Exercise prompt: What lines of the data hold the string "things"? Copy them all.

____________

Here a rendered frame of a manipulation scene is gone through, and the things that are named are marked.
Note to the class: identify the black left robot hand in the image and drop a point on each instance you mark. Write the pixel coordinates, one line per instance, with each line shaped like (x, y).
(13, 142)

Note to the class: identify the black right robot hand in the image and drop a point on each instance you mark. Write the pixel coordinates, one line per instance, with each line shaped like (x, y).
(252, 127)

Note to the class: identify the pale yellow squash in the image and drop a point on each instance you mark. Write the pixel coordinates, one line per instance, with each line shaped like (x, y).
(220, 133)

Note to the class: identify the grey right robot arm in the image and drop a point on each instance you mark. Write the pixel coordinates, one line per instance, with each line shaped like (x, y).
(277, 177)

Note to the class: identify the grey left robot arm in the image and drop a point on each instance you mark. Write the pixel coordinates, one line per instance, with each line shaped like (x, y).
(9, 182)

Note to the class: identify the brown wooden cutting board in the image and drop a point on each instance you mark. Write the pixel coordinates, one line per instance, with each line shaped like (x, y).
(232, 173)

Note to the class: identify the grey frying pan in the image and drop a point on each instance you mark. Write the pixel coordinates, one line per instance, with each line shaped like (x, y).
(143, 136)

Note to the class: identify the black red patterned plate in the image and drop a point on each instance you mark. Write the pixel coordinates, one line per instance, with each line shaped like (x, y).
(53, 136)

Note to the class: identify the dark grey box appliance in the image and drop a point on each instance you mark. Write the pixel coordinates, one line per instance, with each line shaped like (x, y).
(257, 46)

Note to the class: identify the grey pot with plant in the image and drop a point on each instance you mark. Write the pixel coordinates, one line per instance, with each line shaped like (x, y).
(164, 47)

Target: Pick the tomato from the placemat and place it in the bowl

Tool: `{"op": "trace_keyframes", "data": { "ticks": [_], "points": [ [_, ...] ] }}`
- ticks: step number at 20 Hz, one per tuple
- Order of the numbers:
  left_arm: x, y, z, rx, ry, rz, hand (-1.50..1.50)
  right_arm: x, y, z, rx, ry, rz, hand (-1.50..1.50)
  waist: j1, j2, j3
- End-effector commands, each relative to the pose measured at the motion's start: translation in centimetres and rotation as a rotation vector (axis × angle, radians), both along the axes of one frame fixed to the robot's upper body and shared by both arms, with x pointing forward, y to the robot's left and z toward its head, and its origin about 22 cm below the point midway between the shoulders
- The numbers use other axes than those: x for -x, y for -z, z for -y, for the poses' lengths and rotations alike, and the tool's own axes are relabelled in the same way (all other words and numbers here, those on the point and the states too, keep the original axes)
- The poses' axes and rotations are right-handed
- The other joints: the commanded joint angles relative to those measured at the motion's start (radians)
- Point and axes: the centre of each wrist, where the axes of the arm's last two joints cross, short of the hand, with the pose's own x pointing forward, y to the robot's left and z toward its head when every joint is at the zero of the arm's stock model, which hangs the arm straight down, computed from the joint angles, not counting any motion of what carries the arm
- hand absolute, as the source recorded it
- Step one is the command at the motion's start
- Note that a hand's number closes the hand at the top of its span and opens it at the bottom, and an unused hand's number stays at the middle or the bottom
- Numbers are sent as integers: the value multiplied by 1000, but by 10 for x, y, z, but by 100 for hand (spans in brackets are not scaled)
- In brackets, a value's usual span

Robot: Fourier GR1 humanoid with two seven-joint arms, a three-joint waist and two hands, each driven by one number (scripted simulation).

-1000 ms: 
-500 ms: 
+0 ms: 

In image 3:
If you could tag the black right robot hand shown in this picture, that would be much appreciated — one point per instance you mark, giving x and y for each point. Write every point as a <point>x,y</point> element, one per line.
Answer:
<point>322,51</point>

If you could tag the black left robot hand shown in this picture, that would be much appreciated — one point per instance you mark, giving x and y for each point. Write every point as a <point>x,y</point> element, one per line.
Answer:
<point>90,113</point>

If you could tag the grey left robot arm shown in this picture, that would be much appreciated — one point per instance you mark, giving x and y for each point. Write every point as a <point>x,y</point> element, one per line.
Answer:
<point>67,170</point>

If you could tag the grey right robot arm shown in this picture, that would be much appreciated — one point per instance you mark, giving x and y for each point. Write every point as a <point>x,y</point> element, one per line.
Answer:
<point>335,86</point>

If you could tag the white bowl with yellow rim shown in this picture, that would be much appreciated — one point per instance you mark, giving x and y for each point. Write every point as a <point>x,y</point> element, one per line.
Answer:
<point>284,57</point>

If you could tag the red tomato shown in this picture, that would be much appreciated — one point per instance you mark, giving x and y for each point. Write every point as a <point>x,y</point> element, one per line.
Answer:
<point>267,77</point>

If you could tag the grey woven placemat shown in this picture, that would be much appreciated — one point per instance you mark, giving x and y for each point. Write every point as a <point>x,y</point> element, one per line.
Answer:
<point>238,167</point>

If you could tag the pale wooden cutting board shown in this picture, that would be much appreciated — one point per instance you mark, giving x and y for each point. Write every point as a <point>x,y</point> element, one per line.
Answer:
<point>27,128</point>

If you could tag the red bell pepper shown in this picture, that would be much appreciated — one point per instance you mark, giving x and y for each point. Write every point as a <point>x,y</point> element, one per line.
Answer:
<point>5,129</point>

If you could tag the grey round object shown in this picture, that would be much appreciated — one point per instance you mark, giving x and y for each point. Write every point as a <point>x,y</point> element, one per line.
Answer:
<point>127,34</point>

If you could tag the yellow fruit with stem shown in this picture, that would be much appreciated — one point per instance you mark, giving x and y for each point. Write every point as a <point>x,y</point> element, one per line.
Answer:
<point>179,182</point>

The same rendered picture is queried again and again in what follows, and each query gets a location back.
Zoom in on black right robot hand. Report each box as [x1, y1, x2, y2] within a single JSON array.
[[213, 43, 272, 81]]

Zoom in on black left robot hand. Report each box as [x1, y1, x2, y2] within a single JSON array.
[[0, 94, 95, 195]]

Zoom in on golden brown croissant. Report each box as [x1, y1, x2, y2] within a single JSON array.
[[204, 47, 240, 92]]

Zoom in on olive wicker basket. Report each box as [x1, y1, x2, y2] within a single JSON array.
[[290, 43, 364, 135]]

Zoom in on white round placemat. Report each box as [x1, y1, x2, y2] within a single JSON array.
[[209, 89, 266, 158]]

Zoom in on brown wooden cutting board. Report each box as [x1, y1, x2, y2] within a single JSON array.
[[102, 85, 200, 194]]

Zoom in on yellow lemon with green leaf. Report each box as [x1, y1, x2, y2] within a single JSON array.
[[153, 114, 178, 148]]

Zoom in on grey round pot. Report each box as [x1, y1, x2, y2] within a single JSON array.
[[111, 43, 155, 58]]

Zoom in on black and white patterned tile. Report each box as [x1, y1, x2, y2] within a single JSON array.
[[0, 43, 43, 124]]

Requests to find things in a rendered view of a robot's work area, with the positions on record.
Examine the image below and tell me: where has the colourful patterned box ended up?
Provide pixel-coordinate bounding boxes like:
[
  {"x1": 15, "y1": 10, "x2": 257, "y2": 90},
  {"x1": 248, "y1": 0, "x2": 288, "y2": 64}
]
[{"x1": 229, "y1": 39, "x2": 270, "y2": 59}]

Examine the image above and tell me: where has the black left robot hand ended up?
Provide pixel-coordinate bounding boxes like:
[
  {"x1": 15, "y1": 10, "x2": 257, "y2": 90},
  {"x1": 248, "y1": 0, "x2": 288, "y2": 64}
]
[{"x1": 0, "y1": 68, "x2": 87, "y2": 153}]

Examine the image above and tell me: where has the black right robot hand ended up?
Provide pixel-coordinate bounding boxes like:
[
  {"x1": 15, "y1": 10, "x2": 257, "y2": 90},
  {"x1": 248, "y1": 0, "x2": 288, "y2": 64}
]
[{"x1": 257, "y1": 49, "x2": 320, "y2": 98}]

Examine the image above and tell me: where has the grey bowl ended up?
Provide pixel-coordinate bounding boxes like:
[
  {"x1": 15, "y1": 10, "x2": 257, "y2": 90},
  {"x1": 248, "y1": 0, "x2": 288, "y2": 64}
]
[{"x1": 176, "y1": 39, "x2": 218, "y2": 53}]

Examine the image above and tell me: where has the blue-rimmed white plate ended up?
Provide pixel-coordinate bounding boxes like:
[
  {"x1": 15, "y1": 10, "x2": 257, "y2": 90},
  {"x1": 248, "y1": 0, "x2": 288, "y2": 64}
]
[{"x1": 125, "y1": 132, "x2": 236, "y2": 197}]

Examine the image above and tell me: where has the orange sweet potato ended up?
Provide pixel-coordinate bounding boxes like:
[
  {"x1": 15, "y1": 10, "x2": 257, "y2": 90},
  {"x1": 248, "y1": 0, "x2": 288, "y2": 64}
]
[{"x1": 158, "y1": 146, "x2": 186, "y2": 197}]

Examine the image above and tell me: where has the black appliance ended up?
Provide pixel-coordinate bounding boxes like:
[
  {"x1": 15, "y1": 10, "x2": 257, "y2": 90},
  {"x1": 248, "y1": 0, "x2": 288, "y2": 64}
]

____________

Written response:
Here a rendered frame of a manipulation scene is gone through, and the things that are named are marked.
Requests to find things in a rendered view of a robot's work area, with the positions on record.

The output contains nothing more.